◆ ASSIGNED TASK: How many of the lines below contain "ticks"? Reply with only that figure.

+++

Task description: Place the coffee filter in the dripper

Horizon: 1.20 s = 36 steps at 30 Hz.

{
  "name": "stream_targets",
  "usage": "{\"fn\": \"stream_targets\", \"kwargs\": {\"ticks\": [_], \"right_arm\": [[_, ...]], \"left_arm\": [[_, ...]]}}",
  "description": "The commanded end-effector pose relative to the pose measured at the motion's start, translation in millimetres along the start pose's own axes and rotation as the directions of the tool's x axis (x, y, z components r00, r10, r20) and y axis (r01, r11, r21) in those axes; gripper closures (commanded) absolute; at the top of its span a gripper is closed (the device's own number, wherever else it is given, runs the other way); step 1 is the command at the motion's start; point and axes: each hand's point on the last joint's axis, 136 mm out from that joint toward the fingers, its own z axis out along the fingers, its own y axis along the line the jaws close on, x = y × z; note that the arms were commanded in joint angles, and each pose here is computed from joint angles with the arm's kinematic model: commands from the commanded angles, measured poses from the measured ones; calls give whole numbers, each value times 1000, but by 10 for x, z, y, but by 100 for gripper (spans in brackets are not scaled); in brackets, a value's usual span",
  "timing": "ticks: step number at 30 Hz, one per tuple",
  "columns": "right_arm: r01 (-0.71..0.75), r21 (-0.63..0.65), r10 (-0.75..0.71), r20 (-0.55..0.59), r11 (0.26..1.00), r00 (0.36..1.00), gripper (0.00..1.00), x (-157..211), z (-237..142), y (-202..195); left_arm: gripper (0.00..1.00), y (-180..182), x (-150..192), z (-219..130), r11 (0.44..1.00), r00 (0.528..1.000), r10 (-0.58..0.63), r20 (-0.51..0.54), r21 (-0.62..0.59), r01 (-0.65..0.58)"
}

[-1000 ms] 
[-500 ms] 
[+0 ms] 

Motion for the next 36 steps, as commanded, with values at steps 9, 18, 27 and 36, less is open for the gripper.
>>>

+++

◆ RESPONSE FOR THIS EXERCISE: 2